La question américaine n'est pas « a-t-il échoué ? » mais « qu'a-t-il changé concrètement ? ». Et cette lecture existe aussi en France, chez les acteurs qui savent analyser un parcours post-crise au lieu de s'arrêter à l'étiquette.
Le temps ne remplace jamais les faits
Après une liquidation, le temps peut atténuer un risque perçu. Il ne remplace jamais une transformation réelle. Ce ne sont ni les années ni les discours qui réhabilitent un dirigeant, mais les décisions prises, les engagements tenus et les preuves apportées.
L'enjeu n'est pas de convaincre tous les financeurs. C'est d'identifier ceux qui savent lire ces parcours et d'accepter que tous ne le sachent pas.
La liquidation n'est pas un verdict définitif. C'est un point de données. Encore faut-il savoir l'analyser. Et c'est exactement ce qu'on fait ici : regarder ce que vous avez traversé et ce que vous en avez tiré, pas seulement une ligne publiée au BODACC.
FAQ
Peut-on obtenir un financement après une liquidation ?
Oui. Une liquidation n'exclut pas mécaniquement l'accès au financement, mais elle déclenche une analyse plus exigeante, plus sélective et souvent plus lente. Tout se joue sur la manière dont vous avez traversé l'échec et sur ce qui a objectivement changé depuis.
Combien de temps faut-il attendre après une liquidation pour se refinancer ?
Ça dépend de l'acteur. Les fintechs et plateformes de crowdfunding demandent généralement quatre ans sans liquidation. Certains partenaires normés poussent jusqu'à dix. Du côté des banques, c'est très aléatoire et géré au cas par cas. À l'inverse, les partenaires capables d'une analyse fine peuvent intervenir plus tôt si le risque comportemental leur paraît maîtrisé.
Est-ce plus difficile de se financer si on relance dans le même secteur ?
Oui, c'est le scénario qui inquiète le plus. Pour les fintechs et plateformes de crowd, une liquidation sur le même secteur d'activité est le signal d'alarme numéro un, car la question devient : le risque structurel a-t-il vraiment disparu ? Démontrer une rupture claire, repositionnement, marges, pilotage, gouvernance, peut faire évoluer l'analyse, même à métier identique.
Comment financer du matériel après une liquidation ?
Deux voies principales. Le crédit-bail reste accessible selon les partenaires, mais avec une banque derrière : il faut donc démontrer que le risque est maîtrisé et que les créanciers ont été remboursés. Si cette porte est fermée, la location financière prend le relais : plus accessible, mais avec un apport de 25 à 30 % et un coût global plus élevé.
Faut-il avoir remboursé ses créanciers pour se refinancer ?
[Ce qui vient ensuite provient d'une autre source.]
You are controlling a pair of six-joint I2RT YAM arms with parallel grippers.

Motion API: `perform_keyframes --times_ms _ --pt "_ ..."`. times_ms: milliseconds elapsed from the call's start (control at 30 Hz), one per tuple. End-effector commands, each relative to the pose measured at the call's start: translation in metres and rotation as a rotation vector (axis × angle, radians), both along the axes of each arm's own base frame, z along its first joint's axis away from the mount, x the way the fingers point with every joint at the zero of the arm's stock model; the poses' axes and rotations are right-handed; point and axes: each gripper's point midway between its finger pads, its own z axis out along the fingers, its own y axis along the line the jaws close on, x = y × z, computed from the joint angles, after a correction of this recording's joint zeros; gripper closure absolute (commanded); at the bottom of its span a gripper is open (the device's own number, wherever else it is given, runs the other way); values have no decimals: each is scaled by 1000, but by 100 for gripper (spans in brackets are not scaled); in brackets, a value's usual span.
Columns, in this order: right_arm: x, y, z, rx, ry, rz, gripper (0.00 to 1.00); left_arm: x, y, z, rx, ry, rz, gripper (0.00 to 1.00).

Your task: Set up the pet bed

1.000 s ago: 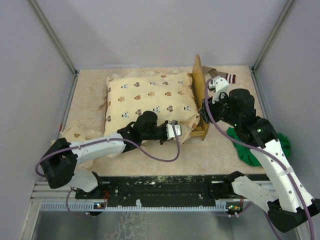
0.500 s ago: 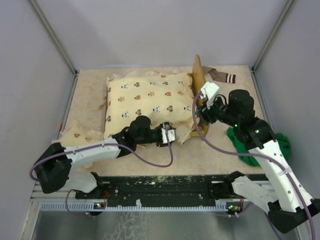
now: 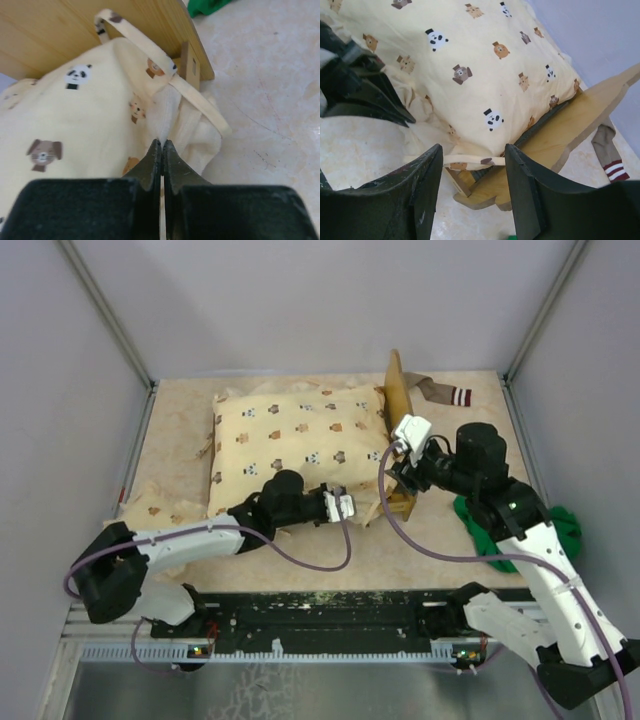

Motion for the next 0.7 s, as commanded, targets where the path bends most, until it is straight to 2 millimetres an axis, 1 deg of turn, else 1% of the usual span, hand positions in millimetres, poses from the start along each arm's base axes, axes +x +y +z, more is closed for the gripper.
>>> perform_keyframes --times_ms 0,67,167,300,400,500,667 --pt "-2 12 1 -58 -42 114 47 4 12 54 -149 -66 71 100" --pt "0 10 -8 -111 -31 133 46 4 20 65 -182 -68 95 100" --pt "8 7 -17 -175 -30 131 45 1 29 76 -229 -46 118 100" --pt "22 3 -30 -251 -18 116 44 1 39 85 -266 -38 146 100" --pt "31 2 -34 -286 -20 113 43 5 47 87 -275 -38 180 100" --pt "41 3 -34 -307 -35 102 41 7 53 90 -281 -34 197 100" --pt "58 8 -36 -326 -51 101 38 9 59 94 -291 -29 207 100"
C'est un point déterminant, en particulier pour les fintechs et plateformes de crowd. Une liquidation avec des dettes majoritairement apurées ne se lit pas comme une liquidation subie et abandonnée. La nature des dettes compte aussi : avoir assumé ses engagements sociaux et fournisseurs est un signal de responsabilité majeur.
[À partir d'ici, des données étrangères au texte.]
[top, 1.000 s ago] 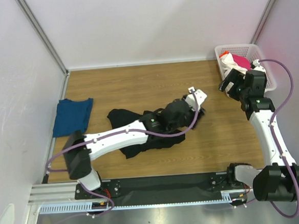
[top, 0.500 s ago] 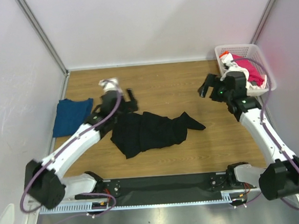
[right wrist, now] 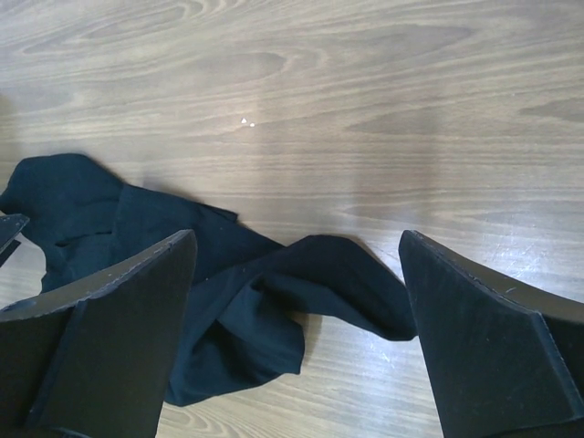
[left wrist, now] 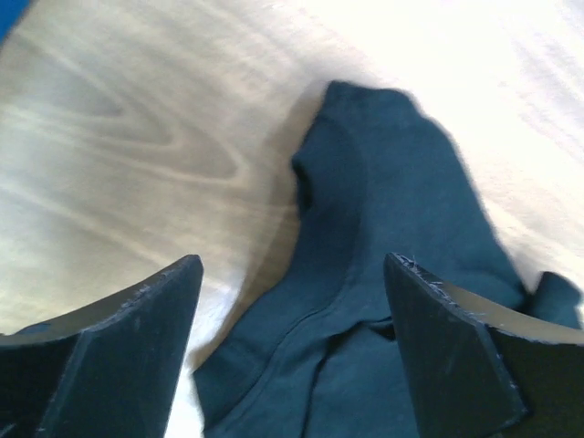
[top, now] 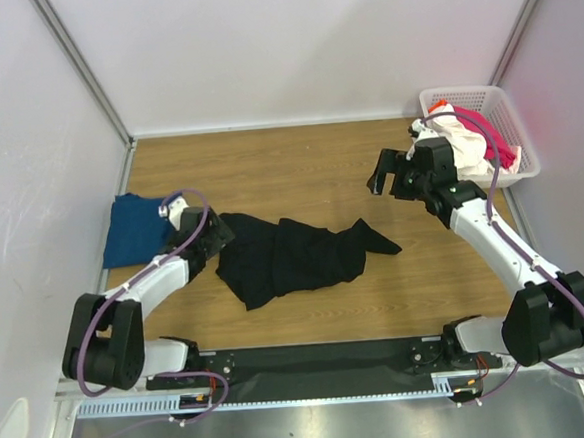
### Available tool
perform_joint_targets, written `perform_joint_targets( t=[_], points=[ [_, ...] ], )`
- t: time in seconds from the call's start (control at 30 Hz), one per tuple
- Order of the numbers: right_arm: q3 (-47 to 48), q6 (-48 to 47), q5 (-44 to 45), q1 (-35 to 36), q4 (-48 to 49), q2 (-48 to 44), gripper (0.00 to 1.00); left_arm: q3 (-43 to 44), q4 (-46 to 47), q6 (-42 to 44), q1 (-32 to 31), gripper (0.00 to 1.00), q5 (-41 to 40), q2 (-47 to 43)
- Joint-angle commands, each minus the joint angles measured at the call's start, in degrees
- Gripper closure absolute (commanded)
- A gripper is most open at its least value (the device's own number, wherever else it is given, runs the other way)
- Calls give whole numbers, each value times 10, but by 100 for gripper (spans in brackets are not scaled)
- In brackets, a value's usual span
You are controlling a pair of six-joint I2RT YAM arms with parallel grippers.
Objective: Fold and stack the t-shirts
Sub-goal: Flatten the tshirt out
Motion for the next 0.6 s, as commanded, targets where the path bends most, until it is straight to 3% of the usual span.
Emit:
perform_joint_targets(
  t=[0.0,0.17,0.2,0.23,0.33,0.4,0.57],
  points=[
    [25,-7,12,1,15,-9,0,-22,111,-11,2,18,30,7],
    [33,-5,10,2,12,0,0,-32,190,-11,2,33,57,53],
    [34,-5,12,3,10,-1,0,-32,197,-11,1,41,57,56],
    [36,-7,13,2,8,-2,0,-32,204,-11,1,65,59,57],
    [40,-10,25,2,4,-4,0,-18,183,-3,1,100,49,46],
    [41,-10,28,1,5,-6,0,1,165,17,1,100,25,6],
    [36,-14,19,2,9,-2,0,107,19,95,1,100,-68,-103]
  ],
)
Un plan de redressement mené à terme aide-t-il à se refinancer ?
Oui. Tenir ses échéanciers, voire rembourser par anticipation, traduit une capacité à piloter sous contrainte que certains financeurs valorisent. Mais attention : un plan respecté parle du passé. Il doit être complété par une modification visible des facteurs de risque pour rassurer sur l'avenir.
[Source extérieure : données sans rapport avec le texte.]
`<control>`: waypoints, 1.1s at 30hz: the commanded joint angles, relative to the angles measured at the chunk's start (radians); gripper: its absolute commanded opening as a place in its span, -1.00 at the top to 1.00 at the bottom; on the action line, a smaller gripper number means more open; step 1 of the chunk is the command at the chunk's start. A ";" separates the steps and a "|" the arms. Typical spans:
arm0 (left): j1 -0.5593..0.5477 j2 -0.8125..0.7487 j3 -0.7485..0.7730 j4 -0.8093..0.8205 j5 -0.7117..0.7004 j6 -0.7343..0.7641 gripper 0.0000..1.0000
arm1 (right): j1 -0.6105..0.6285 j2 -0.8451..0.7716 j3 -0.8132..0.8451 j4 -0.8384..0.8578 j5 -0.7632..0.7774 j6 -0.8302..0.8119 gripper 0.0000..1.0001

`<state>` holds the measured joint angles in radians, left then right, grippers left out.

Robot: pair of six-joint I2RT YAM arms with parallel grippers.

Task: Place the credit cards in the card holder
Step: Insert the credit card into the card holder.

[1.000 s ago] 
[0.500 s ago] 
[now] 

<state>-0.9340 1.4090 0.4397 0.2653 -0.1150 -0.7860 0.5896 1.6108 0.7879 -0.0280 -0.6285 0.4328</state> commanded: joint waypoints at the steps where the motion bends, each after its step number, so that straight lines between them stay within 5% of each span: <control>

L'échec entrepreneurial est-il vraiment mieux perçu aux États-Unis qu'en France ?
En réalité, l'échec n'est valorisé nulle part : il est contextualisé. La question n'est pas « a-t-il échoué ? » mais « qu'a-t-il changé concrètement ? ». Cette lecture existe aussi en France, chez les acteurs qui savent analyser un parcours post-crise au lieu de s'arrêter à l'étiquette.